アイデアや計画を思いついた瞬間は素直に嬉しくても、それを実行に移そうとすればなかなかうまくいかない。あるいは、頭の中でイメージしていたほど素晴らしい計画ではないことに気づく。だんだんとイメージと情熱がしぼんでいくような不思議な感覚。また、アイデアを実行に移すまでの間に、周囲の状況が変わったり、あるいは自分の価値観が変わってしまったりもします。

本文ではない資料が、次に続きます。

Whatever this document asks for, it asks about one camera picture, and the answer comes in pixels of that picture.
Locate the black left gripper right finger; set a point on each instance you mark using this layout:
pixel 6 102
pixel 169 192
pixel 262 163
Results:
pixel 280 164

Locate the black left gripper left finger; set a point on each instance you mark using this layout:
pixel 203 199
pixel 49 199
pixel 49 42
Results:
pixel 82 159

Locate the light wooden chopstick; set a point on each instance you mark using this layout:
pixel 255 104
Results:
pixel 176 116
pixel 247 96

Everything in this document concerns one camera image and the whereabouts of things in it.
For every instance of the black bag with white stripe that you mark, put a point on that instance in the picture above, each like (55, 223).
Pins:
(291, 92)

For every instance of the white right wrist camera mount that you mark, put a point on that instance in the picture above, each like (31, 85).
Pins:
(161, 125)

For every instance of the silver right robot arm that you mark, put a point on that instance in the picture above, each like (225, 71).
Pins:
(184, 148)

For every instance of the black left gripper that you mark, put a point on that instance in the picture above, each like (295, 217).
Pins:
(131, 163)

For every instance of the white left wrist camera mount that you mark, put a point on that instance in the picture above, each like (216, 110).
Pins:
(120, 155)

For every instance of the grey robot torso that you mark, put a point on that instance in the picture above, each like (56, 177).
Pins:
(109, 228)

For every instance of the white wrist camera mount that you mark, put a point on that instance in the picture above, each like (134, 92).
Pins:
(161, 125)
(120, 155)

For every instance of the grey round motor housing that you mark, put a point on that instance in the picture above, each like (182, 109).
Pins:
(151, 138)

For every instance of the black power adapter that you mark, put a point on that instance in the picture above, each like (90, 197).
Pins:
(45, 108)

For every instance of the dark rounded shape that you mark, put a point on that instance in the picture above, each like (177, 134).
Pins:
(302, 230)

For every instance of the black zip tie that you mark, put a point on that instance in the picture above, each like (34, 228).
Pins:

あいまいな計画ほど、積極的に「シナリオノート」を活用してまとめなおしてください。計画のアラというものは必ず見つかります。第二のポイントでも挙げましたが、ノートに計画をまとめておくことで、他人のアドバイスを受けることも容易になります。

計画は何度でも修正すべき

一発でうまくいく計画なんて、めったに編み出せません。普通は、ぼんやりとしたアイデアに少しずつ修正を重ねて、計画をじっくり組み立てていくものです。後から何度でも計画の修正が必要であると考えれば、やはり「手書きのノート」に情報をまとめておくというのは意義があるでしょう。紙の媒体なら書き込みや修正の作業がしやすく、後から読み直した際に情報の変化が目に見えて良く分かるからです。

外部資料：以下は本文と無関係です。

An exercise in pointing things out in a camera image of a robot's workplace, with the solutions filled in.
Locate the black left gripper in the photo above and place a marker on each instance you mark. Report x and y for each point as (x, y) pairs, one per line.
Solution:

ノートに計画を書き出してみた時、やっぱりこの計画はダメだと思ってもすぐにボツにするべきではありません。七割以上がダメな計画であっても、残りの三割については有効な場合があるからです。問題のある七割の部分を頑張って訂正すれば、やがては素晴らしいアイデアが生まれるのです。

最高のシチュエーションと最悪のシチュエーションを同時に意識

イメージトレーニングというものを重要視する人がトップアスリートの中には特に多いそうです。主に、自分が何かしらの競技で良い成績を記録した姿をイメージすることですね。もちろん、イメージトレーニングが有効なのはアスリートだけではありません。ビジネスパーソンにとっても、イメージトレーニングはためになります。

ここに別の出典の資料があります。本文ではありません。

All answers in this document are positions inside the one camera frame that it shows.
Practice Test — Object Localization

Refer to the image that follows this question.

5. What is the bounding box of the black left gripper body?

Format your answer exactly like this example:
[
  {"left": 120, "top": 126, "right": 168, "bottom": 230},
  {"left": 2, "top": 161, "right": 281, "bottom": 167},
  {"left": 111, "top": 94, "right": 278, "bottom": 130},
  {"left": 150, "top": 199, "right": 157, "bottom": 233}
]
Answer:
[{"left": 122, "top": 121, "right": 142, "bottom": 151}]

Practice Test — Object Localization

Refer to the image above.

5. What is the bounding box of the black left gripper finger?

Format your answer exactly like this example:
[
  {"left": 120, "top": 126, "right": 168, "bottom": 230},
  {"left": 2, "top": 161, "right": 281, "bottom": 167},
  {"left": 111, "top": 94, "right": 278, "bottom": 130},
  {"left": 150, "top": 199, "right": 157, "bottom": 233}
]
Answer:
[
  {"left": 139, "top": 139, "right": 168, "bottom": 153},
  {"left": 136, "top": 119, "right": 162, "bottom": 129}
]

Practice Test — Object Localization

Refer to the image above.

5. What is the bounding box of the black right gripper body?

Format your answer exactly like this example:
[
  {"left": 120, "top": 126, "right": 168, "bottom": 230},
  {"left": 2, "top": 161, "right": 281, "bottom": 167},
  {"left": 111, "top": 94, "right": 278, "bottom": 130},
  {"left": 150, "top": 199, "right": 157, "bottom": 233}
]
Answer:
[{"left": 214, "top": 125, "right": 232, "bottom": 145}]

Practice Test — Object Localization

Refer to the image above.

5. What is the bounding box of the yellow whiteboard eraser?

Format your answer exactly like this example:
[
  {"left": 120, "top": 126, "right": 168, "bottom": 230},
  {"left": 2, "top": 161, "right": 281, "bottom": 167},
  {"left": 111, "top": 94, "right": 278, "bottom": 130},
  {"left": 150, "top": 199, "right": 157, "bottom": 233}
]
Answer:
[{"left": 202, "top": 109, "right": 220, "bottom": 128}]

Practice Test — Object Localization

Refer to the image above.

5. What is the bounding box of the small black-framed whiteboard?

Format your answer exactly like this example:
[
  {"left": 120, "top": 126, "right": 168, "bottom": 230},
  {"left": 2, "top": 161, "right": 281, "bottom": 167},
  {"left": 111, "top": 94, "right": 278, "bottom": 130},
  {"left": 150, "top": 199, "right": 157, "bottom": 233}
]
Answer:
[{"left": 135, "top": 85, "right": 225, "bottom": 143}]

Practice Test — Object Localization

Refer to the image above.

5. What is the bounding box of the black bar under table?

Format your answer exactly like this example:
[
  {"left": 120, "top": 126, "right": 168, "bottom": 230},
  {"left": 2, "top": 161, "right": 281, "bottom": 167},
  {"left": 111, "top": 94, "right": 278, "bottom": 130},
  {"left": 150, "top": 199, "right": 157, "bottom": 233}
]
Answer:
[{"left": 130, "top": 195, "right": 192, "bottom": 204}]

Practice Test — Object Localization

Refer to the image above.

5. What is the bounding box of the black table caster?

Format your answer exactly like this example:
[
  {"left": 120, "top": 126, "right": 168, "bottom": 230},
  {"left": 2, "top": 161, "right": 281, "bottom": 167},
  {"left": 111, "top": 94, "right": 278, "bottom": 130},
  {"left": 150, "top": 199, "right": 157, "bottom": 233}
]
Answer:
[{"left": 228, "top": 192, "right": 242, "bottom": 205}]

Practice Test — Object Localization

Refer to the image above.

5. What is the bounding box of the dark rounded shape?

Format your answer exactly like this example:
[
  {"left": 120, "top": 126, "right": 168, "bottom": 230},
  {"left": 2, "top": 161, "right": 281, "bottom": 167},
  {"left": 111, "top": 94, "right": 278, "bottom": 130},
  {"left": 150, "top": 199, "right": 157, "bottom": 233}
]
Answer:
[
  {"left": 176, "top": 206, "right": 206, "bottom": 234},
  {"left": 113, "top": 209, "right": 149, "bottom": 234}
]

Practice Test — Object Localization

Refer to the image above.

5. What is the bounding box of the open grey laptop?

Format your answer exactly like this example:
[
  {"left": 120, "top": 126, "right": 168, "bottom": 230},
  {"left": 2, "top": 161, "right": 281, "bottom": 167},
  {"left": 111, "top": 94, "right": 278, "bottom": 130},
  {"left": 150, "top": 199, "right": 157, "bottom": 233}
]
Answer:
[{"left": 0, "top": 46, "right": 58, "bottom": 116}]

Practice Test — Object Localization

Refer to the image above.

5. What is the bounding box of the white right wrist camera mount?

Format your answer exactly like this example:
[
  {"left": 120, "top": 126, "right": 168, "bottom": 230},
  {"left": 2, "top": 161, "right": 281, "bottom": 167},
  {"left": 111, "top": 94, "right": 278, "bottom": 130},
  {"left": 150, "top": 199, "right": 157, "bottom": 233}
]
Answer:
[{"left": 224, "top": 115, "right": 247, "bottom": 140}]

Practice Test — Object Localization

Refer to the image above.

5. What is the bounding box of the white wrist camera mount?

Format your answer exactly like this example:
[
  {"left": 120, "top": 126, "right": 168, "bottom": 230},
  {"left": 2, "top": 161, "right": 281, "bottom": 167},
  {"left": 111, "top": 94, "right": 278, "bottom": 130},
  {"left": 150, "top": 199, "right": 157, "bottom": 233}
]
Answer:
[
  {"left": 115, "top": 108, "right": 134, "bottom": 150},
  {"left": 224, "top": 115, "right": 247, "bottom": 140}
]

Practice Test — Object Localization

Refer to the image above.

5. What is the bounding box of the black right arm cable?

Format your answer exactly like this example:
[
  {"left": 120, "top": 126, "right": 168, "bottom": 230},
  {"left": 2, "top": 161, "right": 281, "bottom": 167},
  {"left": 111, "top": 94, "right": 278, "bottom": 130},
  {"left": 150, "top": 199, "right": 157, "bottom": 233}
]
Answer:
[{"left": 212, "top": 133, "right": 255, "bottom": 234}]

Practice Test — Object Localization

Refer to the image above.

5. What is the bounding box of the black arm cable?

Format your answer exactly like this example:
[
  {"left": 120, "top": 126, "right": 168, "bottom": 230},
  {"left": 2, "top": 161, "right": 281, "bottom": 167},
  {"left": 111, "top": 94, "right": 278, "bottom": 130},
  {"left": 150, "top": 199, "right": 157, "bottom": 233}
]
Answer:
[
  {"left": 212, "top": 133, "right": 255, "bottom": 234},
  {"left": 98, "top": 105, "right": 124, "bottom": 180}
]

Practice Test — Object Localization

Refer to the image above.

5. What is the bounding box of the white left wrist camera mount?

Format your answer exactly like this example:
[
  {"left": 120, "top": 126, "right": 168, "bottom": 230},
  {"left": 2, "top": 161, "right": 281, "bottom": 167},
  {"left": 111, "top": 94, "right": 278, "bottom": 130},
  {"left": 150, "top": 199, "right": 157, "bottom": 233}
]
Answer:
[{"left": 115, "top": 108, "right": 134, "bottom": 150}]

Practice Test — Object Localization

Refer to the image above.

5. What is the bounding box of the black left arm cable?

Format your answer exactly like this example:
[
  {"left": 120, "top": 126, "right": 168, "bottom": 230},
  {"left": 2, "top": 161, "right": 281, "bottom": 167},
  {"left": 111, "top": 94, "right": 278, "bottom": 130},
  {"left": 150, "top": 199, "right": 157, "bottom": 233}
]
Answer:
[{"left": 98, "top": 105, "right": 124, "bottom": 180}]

ビジネスパーソンにとってのイメージトレーニングとは、仕事の計画を立てる際に、その計画がうまくいった際の状況を思い浮かべることを指します。イメージトレーニングを積めば俄然やる気が出るので、仕事もはかどるでしょう。また、どのような道筋をたどって成功するのかという部分をより細かくイメージするうち、ひょっとするとこのままではうまくいかないかもしれないという、計画の問題点に突き当たることがしばしばあります。

ビジネスパーソンにとって重要なのは、仕事の計画が首尾よく運んだ際のイメージだけではなく、仮に計画がうまくいかなかった際にはどうすべきかという想定まできちんと意識しておくことです。すでに述べた通り、アイデアがすぐに成功を導くわけではないのです。基本的に、あまたの失敗を想定し、そのリスクを一つずつつぶしながら計画を何度も修正すると、やがては少しずつ「成功」の二文字が見えてきます。